This article in the Boston Globe has several:
Words made freshMore of Gibson's book here. I have noted David Plotz's Bible project here, here, here, and here.
A look at the real Jesus, Judas, and how religion has shaped history
By Rich Barlow
THE FINAL DAYS OF JESUS: The Archaeological Evidence By Shimon Gibson
HarperOne, 272 pp., illustrated, $27.99
JUDAS: A Biography By Susan Gubar
Norton, 453 pp., illustrated, $27.95
GOOD BOOK: The Bizarre, Hilarious, Disturbing, Marvelous, and Inspiring Things I Learned When I Read Every Single Word of the Bible By David Plotz
Harper, 336 pp., $26.99
THE HISTORY OF CHRISTIAN EUROPE By G.R. Evans
Lion, 224 pp., $34.95.
Perhaps you're celebrating the Resurrection in church this morning.

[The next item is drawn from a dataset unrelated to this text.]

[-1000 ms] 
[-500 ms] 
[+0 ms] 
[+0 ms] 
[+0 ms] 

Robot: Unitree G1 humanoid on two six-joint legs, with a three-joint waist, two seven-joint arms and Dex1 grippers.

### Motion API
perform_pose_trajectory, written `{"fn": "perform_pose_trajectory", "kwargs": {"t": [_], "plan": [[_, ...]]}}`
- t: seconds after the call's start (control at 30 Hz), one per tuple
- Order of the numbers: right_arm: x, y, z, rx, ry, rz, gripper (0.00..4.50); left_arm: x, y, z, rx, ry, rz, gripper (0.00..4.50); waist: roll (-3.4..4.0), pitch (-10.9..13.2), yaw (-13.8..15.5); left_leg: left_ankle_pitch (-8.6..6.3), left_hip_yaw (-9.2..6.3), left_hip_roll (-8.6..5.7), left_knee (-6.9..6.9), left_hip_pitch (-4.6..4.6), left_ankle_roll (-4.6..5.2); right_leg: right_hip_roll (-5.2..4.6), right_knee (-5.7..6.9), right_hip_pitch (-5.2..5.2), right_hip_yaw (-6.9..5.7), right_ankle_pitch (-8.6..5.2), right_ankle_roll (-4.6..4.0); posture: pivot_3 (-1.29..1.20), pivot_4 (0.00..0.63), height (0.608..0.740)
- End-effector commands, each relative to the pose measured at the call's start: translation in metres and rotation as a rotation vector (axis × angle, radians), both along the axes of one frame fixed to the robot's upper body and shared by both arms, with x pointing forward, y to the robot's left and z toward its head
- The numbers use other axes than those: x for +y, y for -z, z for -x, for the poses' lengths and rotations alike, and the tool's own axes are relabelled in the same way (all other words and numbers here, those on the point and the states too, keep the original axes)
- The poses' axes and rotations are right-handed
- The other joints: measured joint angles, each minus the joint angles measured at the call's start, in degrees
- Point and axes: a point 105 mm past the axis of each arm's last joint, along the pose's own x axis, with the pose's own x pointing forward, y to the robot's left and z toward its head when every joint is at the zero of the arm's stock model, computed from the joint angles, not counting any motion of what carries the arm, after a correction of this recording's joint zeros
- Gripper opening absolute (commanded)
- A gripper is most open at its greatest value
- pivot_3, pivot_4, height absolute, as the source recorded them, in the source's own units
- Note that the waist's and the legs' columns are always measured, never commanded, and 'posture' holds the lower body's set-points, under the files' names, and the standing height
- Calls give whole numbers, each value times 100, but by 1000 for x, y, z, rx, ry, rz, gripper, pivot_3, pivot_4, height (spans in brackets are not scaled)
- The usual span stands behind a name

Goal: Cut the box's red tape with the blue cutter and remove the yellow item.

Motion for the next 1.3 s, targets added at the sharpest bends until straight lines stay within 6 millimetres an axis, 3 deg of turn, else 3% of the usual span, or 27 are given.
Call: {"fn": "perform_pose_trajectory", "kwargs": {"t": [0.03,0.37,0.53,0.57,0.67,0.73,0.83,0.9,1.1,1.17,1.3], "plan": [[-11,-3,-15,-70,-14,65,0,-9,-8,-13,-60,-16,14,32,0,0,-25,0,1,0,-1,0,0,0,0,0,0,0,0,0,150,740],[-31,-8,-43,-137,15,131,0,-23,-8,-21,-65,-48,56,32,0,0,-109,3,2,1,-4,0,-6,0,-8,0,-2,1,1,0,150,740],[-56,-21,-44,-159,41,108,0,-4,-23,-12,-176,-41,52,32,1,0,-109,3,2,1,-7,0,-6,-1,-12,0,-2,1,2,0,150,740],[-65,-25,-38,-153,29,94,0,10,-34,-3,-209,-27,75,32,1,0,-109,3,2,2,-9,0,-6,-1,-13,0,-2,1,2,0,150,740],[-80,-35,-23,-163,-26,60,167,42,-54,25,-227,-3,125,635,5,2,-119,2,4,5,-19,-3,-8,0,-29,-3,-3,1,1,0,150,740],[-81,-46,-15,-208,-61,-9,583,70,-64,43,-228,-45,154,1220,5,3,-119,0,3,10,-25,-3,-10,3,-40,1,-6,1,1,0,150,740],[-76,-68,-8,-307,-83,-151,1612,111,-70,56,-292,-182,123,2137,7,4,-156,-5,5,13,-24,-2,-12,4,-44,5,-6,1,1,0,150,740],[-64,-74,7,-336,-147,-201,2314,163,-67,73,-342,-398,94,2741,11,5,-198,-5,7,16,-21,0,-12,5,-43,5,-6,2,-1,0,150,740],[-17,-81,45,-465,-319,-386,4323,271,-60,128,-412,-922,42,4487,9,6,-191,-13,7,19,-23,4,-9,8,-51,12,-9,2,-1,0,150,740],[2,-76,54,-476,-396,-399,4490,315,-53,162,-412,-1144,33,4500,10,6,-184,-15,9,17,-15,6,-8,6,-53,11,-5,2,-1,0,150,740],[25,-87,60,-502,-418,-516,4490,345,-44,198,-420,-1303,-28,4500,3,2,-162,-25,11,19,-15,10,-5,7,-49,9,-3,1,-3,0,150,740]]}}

Or you may be catching "Meet the Press" and scoffing at those sitting in their pews. Either way, it's clear that the trial and crucifixion of the historical Jesus mark one of the pivotal moments in humanity's stay on the planet. Scholars - atheists and believers alike - doggedly hunt for what really happened during that last week in Jerusalem.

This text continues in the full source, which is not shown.